グレイの胸は、筋肉がきちんとついて、まるで鋼のようだった。
「鍛えているんですね。たくさん努力されてきたのですね」
女神の加護があることに甘えず、彼自身、たくさんの努力をしてきたであろう。
いや、違うのだ。
そもそも、女神の加護があっても、なくても、グレイが努力してきたことは、それだけで尊ばれることだ。

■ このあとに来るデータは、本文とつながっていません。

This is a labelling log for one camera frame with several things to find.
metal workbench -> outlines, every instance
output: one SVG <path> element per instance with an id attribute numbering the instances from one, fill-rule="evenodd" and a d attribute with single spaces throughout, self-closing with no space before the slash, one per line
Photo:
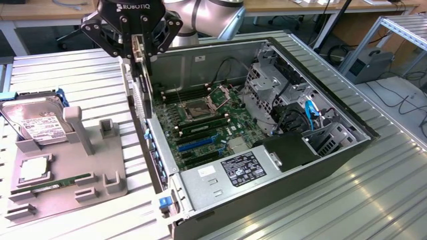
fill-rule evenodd
<path id="1" fill-rule="evenodd" d="M 293 36 L 281 31 L 243 34 L 236 39 L 277 39 L 316 77 L 381 135 L 377 142 L 324 180 L 267 206 L 203 239 L 421 239 L 427 236 L 427 156 L 387 113 L 351 86 L 337 71 Z M 203 43 L 216 41 L 212 38 Z M 156 222 L 153 188 L 137 143 L 117 59 L 100 49 L 17 57 L 9 89 L 60 85 L 71 105 L 83 108 L 83 124 L 101 118 L 120 122 L 129 194 L 35 222 L 5 228 L 0 239 L 169 239 Z M 0 131 L 0 176 L 15 152 L 15 133 Z M 8 177 L 0 182 L 8 190 Z"/>

motherboard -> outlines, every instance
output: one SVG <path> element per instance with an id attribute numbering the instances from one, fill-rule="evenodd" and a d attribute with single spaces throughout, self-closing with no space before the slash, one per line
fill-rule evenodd
<path id="1" fill-rule="evenodd" d="M 248 150 L 265 135 L 228 84 L 161 92 L 153 110 L 181 171 Z"/>

power supply label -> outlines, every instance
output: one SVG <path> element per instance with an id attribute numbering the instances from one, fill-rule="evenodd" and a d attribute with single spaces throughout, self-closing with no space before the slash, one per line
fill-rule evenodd
<path id="1" fill-rule="evenodd" d="M 221 161 L 220 164 L 227 172 L 231 184 L 235 187 L 239 187 L 267 175 L 263 166 L 251 151 Z"/>

warning label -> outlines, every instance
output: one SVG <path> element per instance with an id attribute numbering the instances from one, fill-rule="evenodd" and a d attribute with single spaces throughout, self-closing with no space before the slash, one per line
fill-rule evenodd
<path id="1" fill-rule="evenodd" d="M 220 163 L 227 172 L 231 184 L 235 187 L 239 187 L 267 175 L 261 164 L 251 151 Z"/>
<path id="2" fill-rule="evenodd" d="M 21 121 L 21 126 L 36 142 L 65 137 L 65 132 L 56 116 L 25 119 Z"/>

barcode label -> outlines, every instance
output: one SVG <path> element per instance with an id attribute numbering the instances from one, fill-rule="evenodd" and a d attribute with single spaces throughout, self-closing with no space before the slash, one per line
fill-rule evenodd
<path id="1" fill-rule="evenodd" d="M 56 116 L 45 116 L 21 121 L 21 126 L 36 142 L 65 137 L 65 131 Z"/>

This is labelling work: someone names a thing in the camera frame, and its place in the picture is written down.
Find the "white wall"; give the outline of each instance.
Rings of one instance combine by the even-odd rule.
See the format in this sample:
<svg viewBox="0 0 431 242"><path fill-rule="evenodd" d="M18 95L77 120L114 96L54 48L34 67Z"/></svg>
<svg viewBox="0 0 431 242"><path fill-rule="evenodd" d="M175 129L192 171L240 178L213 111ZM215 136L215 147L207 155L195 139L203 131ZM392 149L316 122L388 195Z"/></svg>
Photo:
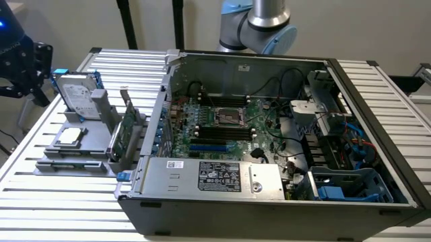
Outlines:
<svg viewBox="0 0 431 242"><path fill-rule="evenodd" d="M74 68L92 46L126 48L114 0L14 1L26 4L18 18L29 36L54 46L56 66ZM171 0L129 1L139 47L173 48ZM409 74L420 62L431 63L429 0L287 3L299 28L288 55L371 59L389 74ZM184 0L185 48L215 50L220 8L221 0Z"/></svg>
<svg viewBox="0 0 431 242"><path fill-rule="evenodd" d="M114 0L12 0L25 9L17 19L33 41L53 46L54 68L76 69L92 47L126 48Z"/></svg>
<svg viewBox="0 0 431 242"><path fill-rule="evenodd" d="M171 0L136 0L147 49L175 46ZM184 0L185 48L219 43L221 0ZM287 0L299 28L288 55L375 60L389 74L408 75L431 62L429 0Z"/></svg>

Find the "wire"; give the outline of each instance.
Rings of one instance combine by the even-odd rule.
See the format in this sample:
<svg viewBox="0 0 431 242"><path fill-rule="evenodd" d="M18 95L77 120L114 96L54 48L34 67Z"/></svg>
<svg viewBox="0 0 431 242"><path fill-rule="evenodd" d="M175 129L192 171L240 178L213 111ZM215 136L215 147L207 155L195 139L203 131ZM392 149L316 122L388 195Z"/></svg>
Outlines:
<svg viewBox="0 0 431 242"><path fill-rule="evenodd" d="M279 86L279 94L283 94L283 87L281 87L281 83L283 83L283 78L284 78L284 75L289 72L289 71L297 71L299 74L301 75L301 78L303 78L303 84L305 84L305 75L303 73L303 71L296 68L296 67L292 67L292 68L287 68L285 71L283 72L281 74L281 78L280 78L280 86Z"/></svg>
<svg viewBox="0 0 431 242"><path fill-rule="evenodd" d="M293 156L297 156L297 155L303 155L304 153L301 152L301 153L297 153L297 154L295 154L295 155L280 155L280 153L277 152L277 150L280 149L280 146L281 145L279 145L277 147L276 147L276 149L275 149L275 153L277 154L277 156L280 156L280 157L283 157L283 158L289 158L289 157L293 157Z"/></svg>
<svg viewBox="0 0 431 242"><path fill-rule="evenodd" d="M352 139L351 142L357 144L357 139ZM377 148L376 148L376 146L372 143L365 142L365 141L363 141L363 144L372 147L372 149L375 151L375 157L373 157L372 161L376 161L376 159L377 159Z"/></svg>
<svg viewBox="0 0 431 242"><path fill-rule="evenodd" d="M279 80L279 78L277 77L271 77L269 79L268 79L268 81L263 84L263 86L255 91L255 92L252 92L251 94L249 94L249 96L252 96L252 95L255 95L257 92L260 92L260 90L268 85L268 83L271 82L271 80L276 80L279 83L280 83L280 80Z"/></svg>
<svg viewBox="0 0 431 242"><path fill-rule="evenodd" d="M189 97L189 88L191 88L191 85L193 85L195 83L199 83L200 86L201 86L201 81L200 80L196 80L196 81L192 81L188 83L188 86L187 86L187 92L185 92L185 96Z"/></svg>
<svg viewBox="0 0 431 242"><path fill-rule="evenodd" d="M280 107L273 108L273 109L268 112L268 115L267 115L267 117L265 117L265 119L264 119L264 123L267 123L267 120L268 120L269 115L272 114L272 112L273 112L277 108L284 108L284 107L287 107L287 106L288 106L288 105L284 105L284 106L280 106ZM264 125L264 129L265 129L265 131L268 132L268 134L269 134L272 137L276 137L276 138L279 138L279 139L284 139L284 140L293 140L293 141L296 141L297 143L300 143L300 144L301 144L301 141L300 141L300 140L297 140L297 139L293 139L293 138L288 138L288 137L283 137L283 136L275 135L275 134L269 131L269 129L268 129L268 127L267 127L267 125Z"/></svg>
<svg viewBox="0 0 431 242"><path fill-rule="evenodd" d="M345 115L344 115L344 123L345 123L345 126L344 126L344 133L343 133L343 135L347 134L347 125L348 125L348 123L347 123L347 116Z"/></svg>
<svg viewBox="0 0 431 242"><path fill-rule="evenodd" d="M6 136L9 136L12 139L13 139L13 141L17 143L17 145L20 144L20 142L14 139L14 137L12 136L12 135L9 135L6 132L4 132L2 130L0 130L0 132L4 134L4 135L6 135Z"/></svg>
<svg viewBox="0 0 431 242"><path fill-rule="evenodd" d="M255 118L257 118L259 116L261 116L261 113L260 113L260 114L257 114L256 116L251 117L251 118L245 121L245 123L248 123L251 120L253 120L253 119L255 119Z"/></svg>

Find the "black cable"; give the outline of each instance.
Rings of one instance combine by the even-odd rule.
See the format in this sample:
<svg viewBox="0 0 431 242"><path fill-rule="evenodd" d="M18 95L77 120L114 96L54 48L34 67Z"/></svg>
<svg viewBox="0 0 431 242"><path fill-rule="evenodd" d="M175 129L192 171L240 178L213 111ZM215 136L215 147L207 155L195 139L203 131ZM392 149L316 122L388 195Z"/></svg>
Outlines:
<svg viewBox="0 0 431 242"><path fill-rule="evenodd" d="M6 132L4 132L2 130L0 130L0 132L4 134L4 135L6 135L6 136L9 136L12 139L13 139L13 141L17 143L17 144L20 144L20 142L14 139L14 137L12 136L12 135L9 135Z"/></svg>
<svg viewBox="0 0 431 242"><path fill-rule="evenodd" d="M249 94L249 96L255 95L257 92L260 92L260 90L268 85L268 83L271 82L271 80L276 80L280 83L280 80L277 77L271 77L268 79L268 81L263 84L263 86L253 92Z"/></svg>
<svg viewBox="0 0 431 242"><path fill-rule="evenodd" d="M292 68L287 68L281 74L281 78L279 80L279 83L280 83L280 86L279 86L279 94L283 94L283 87L281 87L281 84L283 84L283 78L284 78L284 75L289 72L289 71L297 71L301 75L301 78L303 78L303 84L305 84L305 75L303 73L303 71L296 68L296 67L292 67Z"/></svg>
<svg viewBox="0 0 431 242"><path fill-rule="evenodd" d="M267 120L268 120L268 118L269 118L269 116L271 116L271 114L272 114L272 112L277 109L277 108L284 108L284 107L287 107L288 105L284 105L284 106L281 106L281 107L276 107L276 108L273 108L269 112L268 112L268 115L267 115L267 117L265 117L265 119L264 119L264 123L267 123ZM301 144L301 141L300 140L297 140L297 139L295 139L295 138L289 138L289 137L283 137L283 136L277 136L277 135L275 135L271 131L269 131L269 129L268 129L268 127L267 127L267 125L264 126L264 129L265 129L265 131L268 132L268 134L272 136L272 137L276 137L276 138L279 138L279 139L284 139L284 140L293 140L293 141L296 141L297 143L300 143Z"/></svg>
<svg viewBox="0 0 431 242"><path fill-rule="evenodd" d="M280 146L281 145L279 145L277 147L276 147L276 149L275 149L275 153L277 154L277 156L280 156L280 157L283 157L283 158L289 158L289 157L293 157L293 156L297 156L297 155L303 155L304 153L301 152L301 153L297 153L297 154L295 154L295 155L280 155L280 153L277 152L277 150L280 149Z"/></svg>
<svg viewBox="0 0 431 242"><path fill-rule="evenodd" d="M188 86L187 86L187 92L185 92L185 96L189 97L189 88L191 86L195 84L195 83L199 83L200 86L201 86L201 81L196 80L196 81L192 81L188 83Z"/></svg>

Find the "warning label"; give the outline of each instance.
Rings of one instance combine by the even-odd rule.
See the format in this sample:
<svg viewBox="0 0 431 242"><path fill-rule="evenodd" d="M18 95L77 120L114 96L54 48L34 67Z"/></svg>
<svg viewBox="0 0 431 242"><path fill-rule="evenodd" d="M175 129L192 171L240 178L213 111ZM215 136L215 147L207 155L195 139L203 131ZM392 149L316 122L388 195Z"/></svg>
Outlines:
<svg viewBox="0 0 431 242"><path fill-rule="evenodd" d="M240 192L239 163L200 162L197 188L201 191Z"/></svg>

(そんな当たり前のことが、私、分からなくなっていたのかもしれません)
フレアにだって、同じことを思っていた。
あの子に女神の加護があることは本当だ。乙女ゲームの主人公として、彼女が特別な力を持っていることは知っていた。
だが、それとは別に。
一生懸命に頑張っていた、可愛らしい女の子のことを、ずっと隣で見ていた。
「グレイ様。あなたのことが好き、です」
エスメは、ためらいがちに、グレイの頬に、首筋に、口づけた。くすぐっったそうに身をよじったグレイは、溜息をつく。
「嬉しいものだな。はじめて、好き、と言ってもらえた」
「これから、たくさん言います」
エスメは微笑んで、グレイの服を脱がせる。
綺麗に包装された贈り物を、ひとつ、ひとつ剥いてゆくようで、なんだか胸がときめく。
あらわになったグレイの上半身に触れる。
いつもグレイがしてくれるように、キスをして、肌に吸いつく。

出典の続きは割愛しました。